AudioSet
AudioSet is a vast audio corpus compiled by Google, containing millions of sound clips from YouTube videos. Each clip, lasting 10 seconds, is annotated with one or more tags from a structured vocabulary of more than 600 categories of sounds.
Over 2 million annotated audio clips, WAV (via extraction) and JSON (annotations) formats
Free access for research purposes, with annotations provided by Google under a Creative Commons license (original audio remains hosted on YouTube)
Description
AudioSet covers a wide variety of sounds from the real world:
- Human sounds: speech, laughter, cough, screams, applause,...
- Animal sounds: barking, birdsong, henning,...
- Mechanical sounds: engines, alarms, sirens, tools, vehicles,...
- Environments: rain, wind, crowd, forest, classroom,...
- Music: instruments, songs, various musical genres
The annotations are prioritized and are the result of a semi-automated process validated manually on a subset.
What is this dataset for?
AudioSet is used for:
- Training models for the classification and detection of environmental sounds
- The development of real-time sound recognition systems
- Annotating complex audio scenes for robotics or embedded devices
- The study of acoustic contexts in audio or multimodal AI projects
- The analysis of sound events for the creation of audio banks or generative synthesis
Can it be enriched or improved?
Yes, for example:
- By combining AudioSet with extracts that are locally stored or captured in real time
- By refining categories for specific industrial or medical contexts
- By applying segmentation or source separation techniques
- Using audio embeddings as input into multimodal models
🔗 Source: AudioSet Dataset
Frequently Asked Questions
Are the audio files directly downloadable?

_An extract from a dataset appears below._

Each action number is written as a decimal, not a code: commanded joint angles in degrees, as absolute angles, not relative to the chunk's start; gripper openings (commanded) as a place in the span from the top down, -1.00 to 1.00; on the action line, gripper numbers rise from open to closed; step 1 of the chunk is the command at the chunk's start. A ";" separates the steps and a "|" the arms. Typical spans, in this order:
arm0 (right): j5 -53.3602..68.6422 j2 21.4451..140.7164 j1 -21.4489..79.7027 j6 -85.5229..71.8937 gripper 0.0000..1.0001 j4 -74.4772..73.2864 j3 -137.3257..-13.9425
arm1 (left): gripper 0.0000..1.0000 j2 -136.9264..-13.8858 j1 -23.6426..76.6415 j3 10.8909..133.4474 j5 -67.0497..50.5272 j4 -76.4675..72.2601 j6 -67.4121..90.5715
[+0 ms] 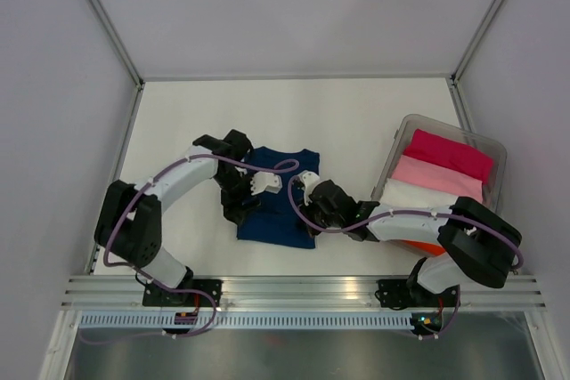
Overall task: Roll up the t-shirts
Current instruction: Roll the tshirt
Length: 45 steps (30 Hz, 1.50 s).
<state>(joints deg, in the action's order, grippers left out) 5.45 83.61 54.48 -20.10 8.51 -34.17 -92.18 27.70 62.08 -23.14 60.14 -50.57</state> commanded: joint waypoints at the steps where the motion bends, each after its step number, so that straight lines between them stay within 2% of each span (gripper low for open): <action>1: 3.69 83.94 53.62 -23.73 0.99 8.53 -35.59 | -0.47 -85.01 27.16 65.74 -26.54 66.43 -59.21; 8: 3.78 85.69 53.53 -23.99 0.99 7.73 -37.35 | -0.48 -78.42 25.31 66.01 -29.96 71.37 -66.09; 15: 4.57 85.69 53.00 -25.75 0.99 7.73 -37.62 | -0.48 -63.67 31.81 53.74 -25.93 51.96 -55.55; 20: 7.29 86.22 51.16 -27.16 0.99 9.14 -36.83 | -0.53 -55.47 42.26 40.71 -15.31 40.45 -55.72; 23: 7.56 86.48 50.98 -27.25 0.99 9.40 -36.48 | -0.59 -55.10 43.59 36.05 -13.80 36.41 -54.23; 26: 7.91 86.84 50.89 -26.81 0.99 9.58 -36.04 | -0.59 -57.47 44.38 36.47 -13.80 35.34 -53.52; 38: 8.88 84.73 50.36 -25.40 0.97 10.19 -36.04 | -0.49 -68.46 44.56 34.19 -10.46 31.99 -53.35; 42: 10.63 80.18 50.27 -23.47 0.85 12.21 -34.37 | -0.46 -70.30 44.56 33.66 -11.16 31.82 -53.96; 45: 9.85 75.17 50.36 -18.21 0.39 10.38 -33.84 | -0.43 -71.80 44.47 34.54 -11.07 31.99 -52.48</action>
<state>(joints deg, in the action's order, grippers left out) 9.37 80.64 50.46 -23.38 9.06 -34.06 -70.24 44.38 34.30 -11.46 32.21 -55.33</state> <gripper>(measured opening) 0.271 0.721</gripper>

No Only annotations and video links are provided. Audio samples must be extracted via YouTube links, in accordance with the terms of use.
Can AudioSet be used commercially?
Annotations are free, but the original audio is subject to YouTube copyright, so a license check is required for commercial use.
Is the dataset multilingual?
Indirectly, yes. The voice sounds come from multilingual videos, but the annotations are in English.